To be fair, when Ron Paul said yesterday that it was completely awesome that Julian Assange was spreading our classified secrets across the internet for the entire world to see, he probably couldn’t have foreseen that the information would contain this:
A long list of key facilities around the world that the US describes as vital to its national security has been released by Wikileaks.
The US State Department in February 2009 asked all US missions abroad to list all installations whose loss could critically affect US national security.
The list includes pipelines, communication and transport hubs.
I mean, who could have possibly predicted that the leaking of classified diplomatic cables would lead to the disclosure of information that terrorists could use to get the most bang for their buck? Apparently not Ron Paul, who has actually gone so far as to make requests for what the next leak of classified information should be.

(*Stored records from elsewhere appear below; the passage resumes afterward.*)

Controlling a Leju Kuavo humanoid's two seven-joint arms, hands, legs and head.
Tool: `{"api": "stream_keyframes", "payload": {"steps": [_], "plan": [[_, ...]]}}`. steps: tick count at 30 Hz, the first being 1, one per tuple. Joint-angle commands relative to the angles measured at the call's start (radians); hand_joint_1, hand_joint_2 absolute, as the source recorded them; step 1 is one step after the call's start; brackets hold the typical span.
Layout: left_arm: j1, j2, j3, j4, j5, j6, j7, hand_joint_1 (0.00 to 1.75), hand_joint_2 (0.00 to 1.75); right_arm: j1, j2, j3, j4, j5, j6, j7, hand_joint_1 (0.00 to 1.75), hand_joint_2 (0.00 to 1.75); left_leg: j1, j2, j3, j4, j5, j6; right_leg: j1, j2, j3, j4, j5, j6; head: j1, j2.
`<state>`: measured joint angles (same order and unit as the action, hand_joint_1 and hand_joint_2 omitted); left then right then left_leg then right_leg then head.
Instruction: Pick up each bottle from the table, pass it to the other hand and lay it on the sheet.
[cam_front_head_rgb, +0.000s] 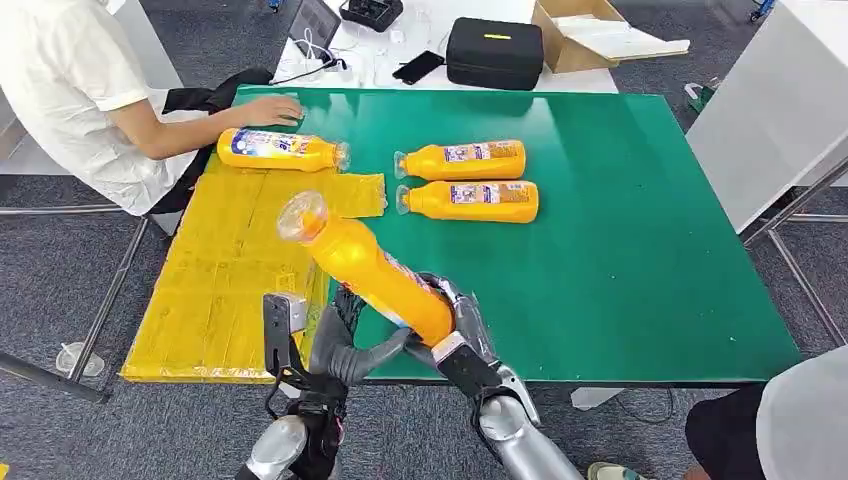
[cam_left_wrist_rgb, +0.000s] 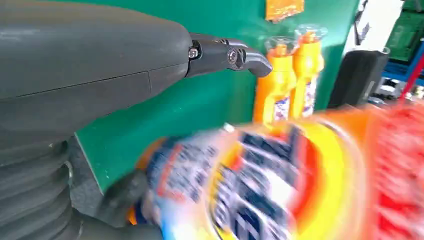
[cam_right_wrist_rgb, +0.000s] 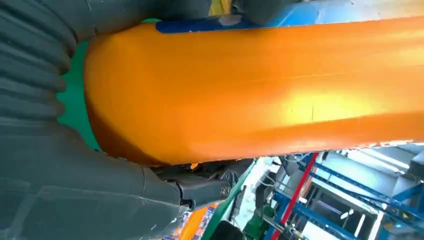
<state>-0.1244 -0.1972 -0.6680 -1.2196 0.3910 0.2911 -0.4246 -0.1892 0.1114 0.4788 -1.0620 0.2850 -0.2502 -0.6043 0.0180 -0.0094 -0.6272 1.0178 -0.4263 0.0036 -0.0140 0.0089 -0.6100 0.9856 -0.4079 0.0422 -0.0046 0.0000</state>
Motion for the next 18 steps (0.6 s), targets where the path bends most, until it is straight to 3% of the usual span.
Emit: {"api": "stream_keyframes", "payload": {"steps": [1, 10, 18], "plan": [[-0.03, 0.032, -0.024, -0.029, 0.007, -0.005, 0.0, 0.0, 1.75, -0.024, -0.001, 0.036, 0.09, -0.001, 0.003, -0.003, 1.75, 1.75, 0.0, 0.002, 0.004, -0.001, -0.001, 0.001, 0.001, 0.0, 0.004, -0.001, -0.001, -0.002, 0.0, 0.0], [0.027, 0.081, -0.063, -0.108, 0.009, -0.081, 0.039, 0.0, 1.75, -0.004, -0.027, -0.05, 0.069, -0.022, -0.034, -0.017, 1.75, 1.75, -0.001, 0.001, 0.006, -0.002, -0.001, 0.001, 0.0, -0.001, 0.006, -0.001, -0.001, -0.002, 0.0, 0.0], [0.011, 0.071, -0.048, -0.063, 0.018, -0.106, 0.053, 0.0, 1.75, -0.015, -0.02, -0.049, 0.088, 0.039, -0.063, -0.021, 1.75, 1.75, 0.0, 0.001, 0.005, -0.001, -0.001, 0.001, 0.0, -0.001, 0.005, -0.001, -0.001, -0.002, 0.0, 0.0]]}}
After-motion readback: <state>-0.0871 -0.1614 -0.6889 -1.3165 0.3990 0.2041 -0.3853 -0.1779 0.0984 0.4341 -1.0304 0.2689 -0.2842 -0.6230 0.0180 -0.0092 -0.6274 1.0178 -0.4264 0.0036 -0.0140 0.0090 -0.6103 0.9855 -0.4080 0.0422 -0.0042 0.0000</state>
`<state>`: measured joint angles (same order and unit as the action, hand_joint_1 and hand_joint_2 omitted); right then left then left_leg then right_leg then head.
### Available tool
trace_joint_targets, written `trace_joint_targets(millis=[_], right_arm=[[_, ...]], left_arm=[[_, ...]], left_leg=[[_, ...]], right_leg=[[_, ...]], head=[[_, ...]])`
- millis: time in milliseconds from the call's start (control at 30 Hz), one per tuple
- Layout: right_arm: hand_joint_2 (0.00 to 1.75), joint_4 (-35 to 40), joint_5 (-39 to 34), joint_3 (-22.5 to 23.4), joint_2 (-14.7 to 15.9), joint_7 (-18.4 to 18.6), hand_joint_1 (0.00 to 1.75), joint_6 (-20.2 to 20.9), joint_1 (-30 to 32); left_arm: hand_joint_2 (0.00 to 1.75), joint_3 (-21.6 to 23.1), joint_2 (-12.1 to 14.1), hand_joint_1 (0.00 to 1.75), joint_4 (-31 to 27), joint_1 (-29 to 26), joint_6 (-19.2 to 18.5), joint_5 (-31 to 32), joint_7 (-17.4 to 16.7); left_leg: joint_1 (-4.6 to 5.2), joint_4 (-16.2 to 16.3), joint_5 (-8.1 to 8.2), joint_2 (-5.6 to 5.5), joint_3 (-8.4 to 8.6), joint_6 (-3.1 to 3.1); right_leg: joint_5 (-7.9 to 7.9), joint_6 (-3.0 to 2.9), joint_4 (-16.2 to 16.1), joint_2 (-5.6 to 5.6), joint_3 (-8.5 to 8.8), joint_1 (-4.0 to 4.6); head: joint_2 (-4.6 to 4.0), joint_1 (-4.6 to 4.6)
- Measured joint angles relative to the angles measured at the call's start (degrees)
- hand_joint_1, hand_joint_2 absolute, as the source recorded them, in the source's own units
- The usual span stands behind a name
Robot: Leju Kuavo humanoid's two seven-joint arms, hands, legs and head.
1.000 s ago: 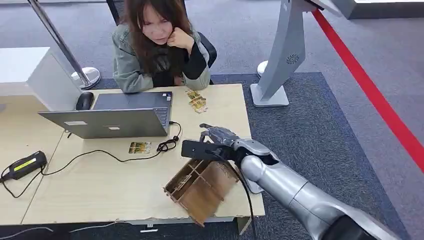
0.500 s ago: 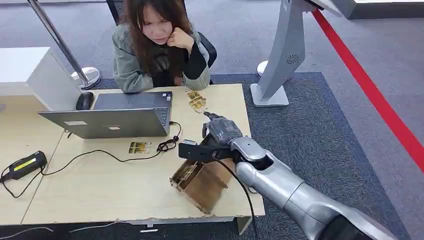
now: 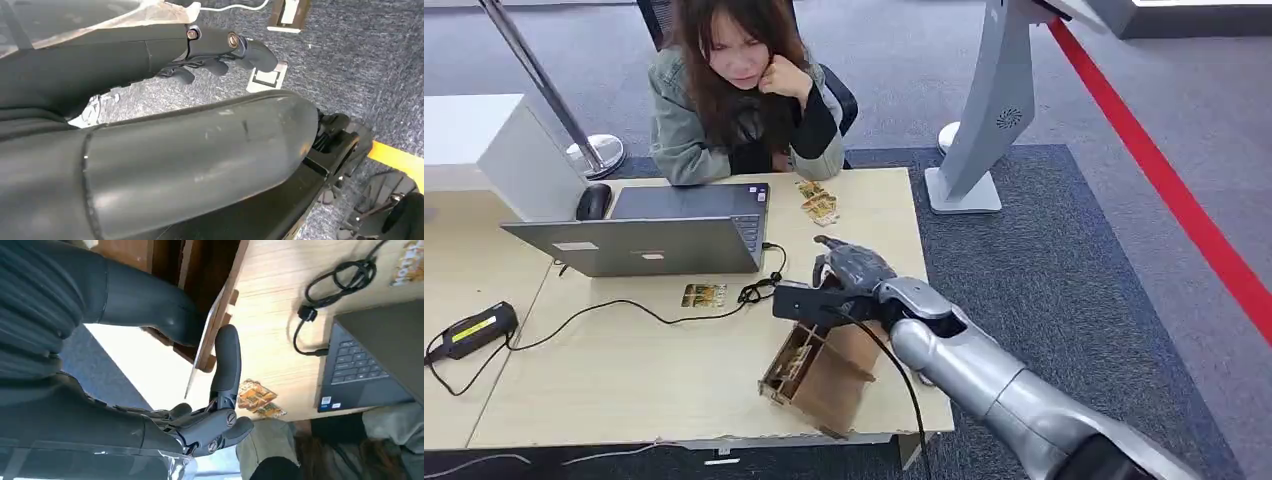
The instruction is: Pass the card to the sensor for recognition and then transmit it.
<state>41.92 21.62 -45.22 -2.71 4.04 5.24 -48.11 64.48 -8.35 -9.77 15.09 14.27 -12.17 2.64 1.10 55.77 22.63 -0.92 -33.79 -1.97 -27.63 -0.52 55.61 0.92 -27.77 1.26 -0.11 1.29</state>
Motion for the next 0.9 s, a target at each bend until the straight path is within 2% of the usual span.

As to the substance of Paul’s argument, absolutely no one is arguing that Assange ought to be criminally prosecuted for treason, for the painfully obvious reason that Paul himself pointed out; one cannot be a traitor to a country of which one is not a citizen. Quite a few people have suggested that Assange ought to be prosecuted as a lawbreaker – or better yet, summarily executed as a spy, because that is what Assange is. But the fact that Assange is not guilty of treason is not a good reason for a sitting Member of Congress to solicit attacks on America’s infrastructure. Unless, of course, the Congressman in question’s reflexive lodestar is the destruction of America, which seems to be more or less the case when it comes to Ron Paul.